All economic forecasts are predicated on certain key assumptions. The Central Bank is assuming that progress already made in achieving a better fiscal balance, which has seen the budget deficit stabilised, can be sustained. But the strength of that economic recovery, the bank is keen to stress, will also depend on how well other economic and financial challenges are overcome. One major issue is wage competitiveness. A reversal of the losses experienced in this area in recent years is needed to underpin future growth and to sustain economic recovery.

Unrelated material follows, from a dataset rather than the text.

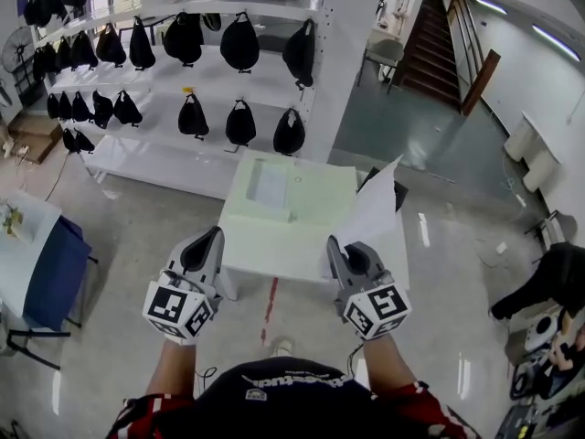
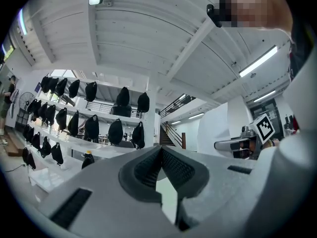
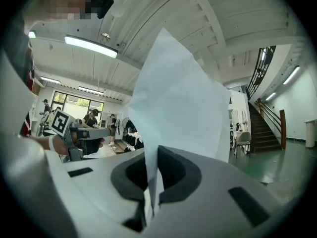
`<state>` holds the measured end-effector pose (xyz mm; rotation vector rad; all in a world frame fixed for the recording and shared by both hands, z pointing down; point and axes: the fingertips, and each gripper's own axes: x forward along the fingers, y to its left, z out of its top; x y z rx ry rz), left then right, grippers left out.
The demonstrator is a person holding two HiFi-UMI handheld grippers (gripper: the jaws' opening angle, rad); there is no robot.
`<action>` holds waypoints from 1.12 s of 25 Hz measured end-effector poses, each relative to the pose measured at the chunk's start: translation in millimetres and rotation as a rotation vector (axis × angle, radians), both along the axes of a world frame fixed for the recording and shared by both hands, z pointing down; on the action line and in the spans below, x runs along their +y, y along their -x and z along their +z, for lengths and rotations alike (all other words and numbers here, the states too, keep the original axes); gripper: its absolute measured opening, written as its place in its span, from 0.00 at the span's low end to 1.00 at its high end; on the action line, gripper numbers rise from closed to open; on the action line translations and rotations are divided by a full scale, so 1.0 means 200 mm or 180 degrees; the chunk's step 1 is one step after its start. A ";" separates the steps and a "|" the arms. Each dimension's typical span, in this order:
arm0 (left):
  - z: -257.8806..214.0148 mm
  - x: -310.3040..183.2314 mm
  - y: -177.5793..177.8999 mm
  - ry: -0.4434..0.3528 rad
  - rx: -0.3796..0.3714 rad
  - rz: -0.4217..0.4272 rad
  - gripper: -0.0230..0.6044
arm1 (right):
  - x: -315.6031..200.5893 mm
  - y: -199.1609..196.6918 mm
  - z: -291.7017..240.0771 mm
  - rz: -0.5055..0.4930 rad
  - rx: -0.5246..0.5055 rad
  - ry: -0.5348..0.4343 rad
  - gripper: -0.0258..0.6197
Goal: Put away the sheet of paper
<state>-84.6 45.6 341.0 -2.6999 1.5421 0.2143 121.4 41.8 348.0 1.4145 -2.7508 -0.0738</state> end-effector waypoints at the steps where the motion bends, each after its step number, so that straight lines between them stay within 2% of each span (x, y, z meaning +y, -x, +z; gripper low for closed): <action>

Pay cuts in the private and public sectors have already begun the painful – but necessary – adjustment process. And pay restraint in both these sectors will remain a key requirement in maintaining cost competitiveness. In this respect the Central Bank also endorses the view of the National Competitiveness Council in its recent report that professional fees remain very high in Ireland and that greater competition and regulation in a range of sectors, such as healthcare, health insurance, utilities and public transport is needed. Yet, there is little evidence to date that the Government is willing to tackle these aspects of the competitiveness challenge.
The second assumption on which the Central Bank has forecast a return to positive growth is the improving state of the world economy. There, a stronger than expected recovery in the second half of last year has prompted an upward revision of global growth forecasts for 2010. In consequence, modest growth in domestic exports is expected to lift the economy out of recession later this year.
Given the very sharp rate of contraction in the Irish economy – an estimated peak to trough decline of some 13 per cent in economic activity over two years – the Central Bank has sought to place this recession in perspective in an historical context.
It notes that real living standards here remain high by international standards and are “much higher than they were a generation ago”. On a comparative basis, income per head in Ireland was just more than two-thirds of the EU average in the 1980s, reached 110 per cent at the peak of the boom and, the bank estimates, will level off at 90 to 95 per cent.
However measured, the impact of the recession has been painful and difficult for many: whether in terms of job or income losses or otherwise. The prospect of economic recovery later this year offers hope and encouragement. But, realistically, the pace of that recovery will be largely determined by external developments that remain outside our control.